▸ ACTIVITY: Transcribe the listing below exactly, leaving nothing out.
+++ INFORMATION SUPPLIED +++
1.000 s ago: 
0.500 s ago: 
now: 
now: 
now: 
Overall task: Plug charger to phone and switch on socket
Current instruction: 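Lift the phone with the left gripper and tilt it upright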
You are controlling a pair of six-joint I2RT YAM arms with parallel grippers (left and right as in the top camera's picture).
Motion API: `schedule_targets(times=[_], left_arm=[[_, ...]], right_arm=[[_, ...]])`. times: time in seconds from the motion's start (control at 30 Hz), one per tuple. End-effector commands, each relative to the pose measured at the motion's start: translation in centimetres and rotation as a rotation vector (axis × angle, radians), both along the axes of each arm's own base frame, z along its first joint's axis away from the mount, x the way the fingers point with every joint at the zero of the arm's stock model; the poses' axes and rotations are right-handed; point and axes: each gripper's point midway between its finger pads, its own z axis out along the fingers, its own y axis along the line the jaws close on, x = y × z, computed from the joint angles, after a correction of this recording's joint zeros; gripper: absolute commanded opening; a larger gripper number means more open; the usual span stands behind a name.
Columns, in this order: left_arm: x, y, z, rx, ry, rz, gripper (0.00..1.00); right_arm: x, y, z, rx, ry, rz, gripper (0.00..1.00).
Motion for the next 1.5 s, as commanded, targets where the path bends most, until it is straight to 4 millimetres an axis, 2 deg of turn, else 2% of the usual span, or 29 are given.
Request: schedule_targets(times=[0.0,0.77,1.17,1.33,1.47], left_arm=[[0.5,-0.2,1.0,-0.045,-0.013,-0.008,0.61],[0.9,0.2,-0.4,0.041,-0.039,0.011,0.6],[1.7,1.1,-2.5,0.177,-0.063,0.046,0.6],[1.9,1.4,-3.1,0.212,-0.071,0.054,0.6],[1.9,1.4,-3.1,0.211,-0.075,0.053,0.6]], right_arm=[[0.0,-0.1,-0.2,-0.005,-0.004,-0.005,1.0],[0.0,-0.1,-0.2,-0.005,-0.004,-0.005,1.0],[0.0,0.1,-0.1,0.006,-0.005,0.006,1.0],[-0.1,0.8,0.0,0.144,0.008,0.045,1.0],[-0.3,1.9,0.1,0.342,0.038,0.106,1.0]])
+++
▸ EXERCISE OUTPUT:
1.000 s ago: 
0.500 s ago: 
now: 
now: 
now: 
Overall task: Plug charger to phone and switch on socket
Current instruction: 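Lift the phone with the left gripper and tilt it upright
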You are controlling a pair of six-joint I2RT YAM arms with parallel grippers (left and right as in the top camera's picture).
Motion API: `schedule_targets(times=[_], left_arm=[[_, ...]], right_arm=[[_, ...]])`. times: time in seconds from the motion's start (control at 30 Hz), one per tuple. End-effector commands, each relative to the pose measured at the motion's start: translation in centimetres and rotation as a rotation vector (axis × angle, radians), both along the axes of each arm's own base frame, z along its first joint's axis away from the mount, x the way the fingers point with every joint at the zero of the arm's stock model; the poses' axes and rotations are right-handed; point and axes: each gripper's point midway between its finger pads, its own z axis out along the fingers, its own y axis along the line the jaws close on, x = y × z, computed from the joint angles, after a correction of this recording's joint zeros; gripper: absolute commanded opening; a larger gripper number means more open; the usual span stands behind a name.
Columns, in this order: left_arm: x, y, z, rx, ry, rz, gripper (0.00..1.00); right_arm: x, y, z, rx, ry, rz, gripper (0.00..1.00).
Motion for the next 1.5 s, as commanded, targets where the path bends most, until it is straight to 4 millimetres an axis, 2 deg of turn, else 2% of the usual span, or 29 are given.
Request: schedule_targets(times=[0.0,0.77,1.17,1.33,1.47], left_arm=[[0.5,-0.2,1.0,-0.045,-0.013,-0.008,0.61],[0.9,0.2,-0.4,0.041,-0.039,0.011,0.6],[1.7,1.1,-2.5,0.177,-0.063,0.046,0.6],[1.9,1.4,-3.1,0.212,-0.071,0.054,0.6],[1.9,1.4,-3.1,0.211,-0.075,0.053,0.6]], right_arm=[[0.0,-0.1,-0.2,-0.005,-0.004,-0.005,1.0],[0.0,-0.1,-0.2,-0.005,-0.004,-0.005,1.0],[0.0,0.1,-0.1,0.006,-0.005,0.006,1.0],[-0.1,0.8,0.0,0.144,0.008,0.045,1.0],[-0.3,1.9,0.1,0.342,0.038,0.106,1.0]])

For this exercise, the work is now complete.